Dengan profesi ia dan suaminya yang sangat mencintai seni, perempuan pemilik tinggi 167 cm ini maklum saat ketiga anaknya mulai menunjukkan bakat mereka di bidang yang sama. Fa Aisha Nurra Datau, Zeyn Aabdullah Datau, dan Amanina Aliyya Datau, sering bermain-main dengan kamera atau tiba-tiba menjajal akting dengan mencontoh ibunya.

“Saya memang mengajak anak-anak nonton teater. Mereka selalu melihat saya latihan di pendopo rumah, jadi saya ajak mereka ke pertunjukan untuk membuktikan hasil dari yang mereka tonton setiap hari,” kata Ine.

Ia juga sering mengajak anak-anaknya menghadiri acara seni seperti pameran lukisan atau bahkan ke tempat-tempat yang memiliki suasana alam. “Saya mencoba tidak membolehkan mereka menonton televisi dan sinetron, karena bagi saya tidak baik,” imbuh pecinta alam pegunungan ini.

Selain membiasakan anak-anaknya mengenal dunia seni, ia juga kerapkali menerapkan kemandirian dalam diri ketiganya.

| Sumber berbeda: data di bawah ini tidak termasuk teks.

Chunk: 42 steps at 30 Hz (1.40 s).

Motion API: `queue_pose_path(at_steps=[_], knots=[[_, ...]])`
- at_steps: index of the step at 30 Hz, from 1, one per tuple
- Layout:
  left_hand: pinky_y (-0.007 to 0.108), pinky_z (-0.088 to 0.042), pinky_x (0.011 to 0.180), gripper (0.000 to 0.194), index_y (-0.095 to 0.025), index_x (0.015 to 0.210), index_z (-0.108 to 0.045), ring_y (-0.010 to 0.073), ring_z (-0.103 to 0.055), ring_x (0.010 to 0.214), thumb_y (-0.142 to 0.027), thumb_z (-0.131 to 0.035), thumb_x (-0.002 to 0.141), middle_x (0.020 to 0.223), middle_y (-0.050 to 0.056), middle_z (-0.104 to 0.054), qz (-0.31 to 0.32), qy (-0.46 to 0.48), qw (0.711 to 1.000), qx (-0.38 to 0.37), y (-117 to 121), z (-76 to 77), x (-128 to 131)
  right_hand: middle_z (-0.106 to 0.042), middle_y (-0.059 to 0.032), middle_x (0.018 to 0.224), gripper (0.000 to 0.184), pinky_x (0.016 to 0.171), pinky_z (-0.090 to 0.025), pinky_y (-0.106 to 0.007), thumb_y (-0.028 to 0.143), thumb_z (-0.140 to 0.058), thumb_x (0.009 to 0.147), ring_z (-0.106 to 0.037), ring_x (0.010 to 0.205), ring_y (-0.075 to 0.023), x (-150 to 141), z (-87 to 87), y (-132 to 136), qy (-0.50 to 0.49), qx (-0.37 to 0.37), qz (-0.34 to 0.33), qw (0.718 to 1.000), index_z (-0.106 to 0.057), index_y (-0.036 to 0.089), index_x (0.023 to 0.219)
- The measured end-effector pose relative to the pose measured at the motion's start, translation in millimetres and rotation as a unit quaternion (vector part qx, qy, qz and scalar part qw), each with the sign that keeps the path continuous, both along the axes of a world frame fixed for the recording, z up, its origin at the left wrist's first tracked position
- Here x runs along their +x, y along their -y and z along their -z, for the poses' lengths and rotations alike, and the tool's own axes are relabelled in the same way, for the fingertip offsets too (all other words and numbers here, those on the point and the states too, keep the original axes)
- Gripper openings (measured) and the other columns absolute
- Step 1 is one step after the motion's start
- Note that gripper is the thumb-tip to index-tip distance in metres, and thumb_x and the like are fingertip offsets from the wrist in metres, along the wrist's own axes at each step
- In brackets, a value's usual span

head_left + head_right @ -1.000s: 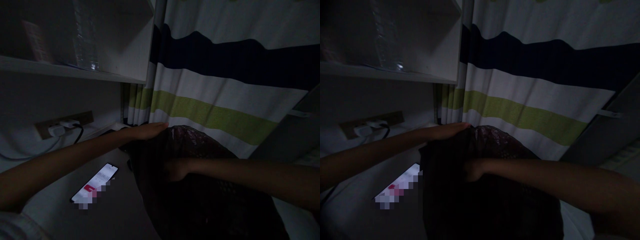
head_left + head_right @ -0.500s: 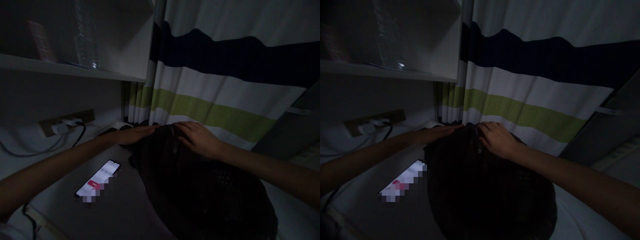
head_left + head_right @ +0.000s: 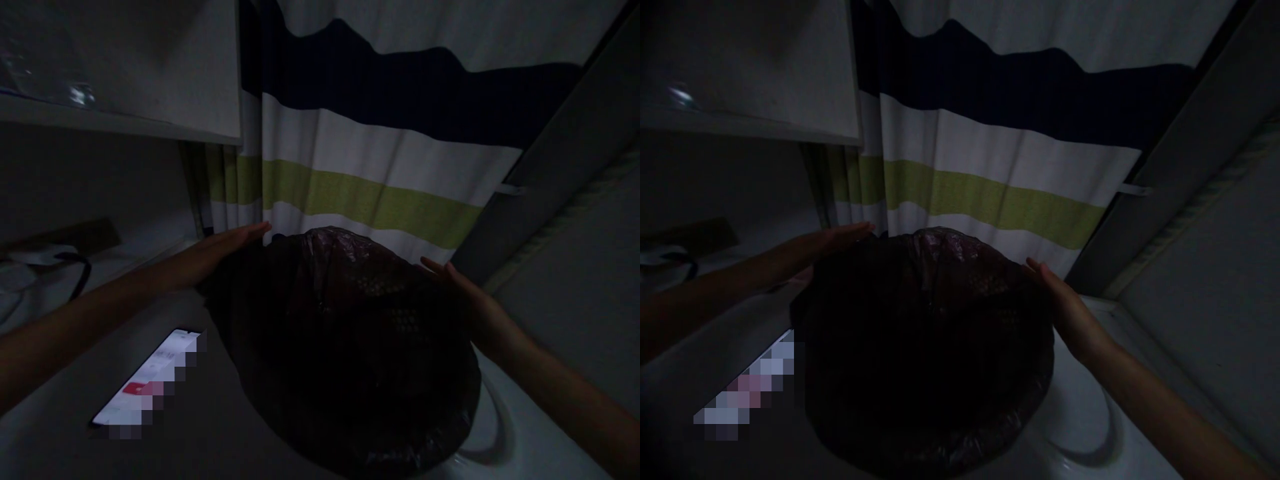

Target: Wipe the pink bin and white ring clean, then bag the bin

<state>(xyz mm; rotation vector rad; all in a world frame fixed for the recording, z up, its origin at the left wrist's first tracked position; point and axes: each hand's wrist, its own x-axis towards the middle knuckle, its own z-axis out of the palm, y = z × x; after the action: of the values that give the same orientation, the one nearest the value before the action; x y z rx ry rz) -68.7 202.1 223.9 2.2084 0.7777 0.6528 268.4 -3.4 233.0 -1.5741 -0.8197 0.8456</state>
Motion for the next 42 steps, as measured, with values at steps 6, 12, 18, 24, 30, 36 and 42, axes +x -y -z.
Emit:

Misalnya, pada anak sulungnya yang tampaknya tertarik bidang bisnis, ia selalu mengajarkan agar ia berusaha keras jika menginginkan sesuatu. Untuk membeli mainan contohnya, Aisha harus berjualan lebih dulu. Sedangkan pada si bungsu, Aliyya, Ine tidak pernah membelikan mainan, melainkan mencoba membuatnya secara kreatif dari kardus atau bahan-bahan lain. Demikian pula dengan anak tengahnya, yang mulai terbiasa memegang kamera.

“Saya tidak mengarahkan dan menjejali apa-apa pada mereka. Saya hanya ingin mereka jadi orang yang bermanfaat dan bertanggung jawab atas pilihan mereka. Saya menempa mereka dengan sesuatu yang bukan materi,” urai Ine mantap.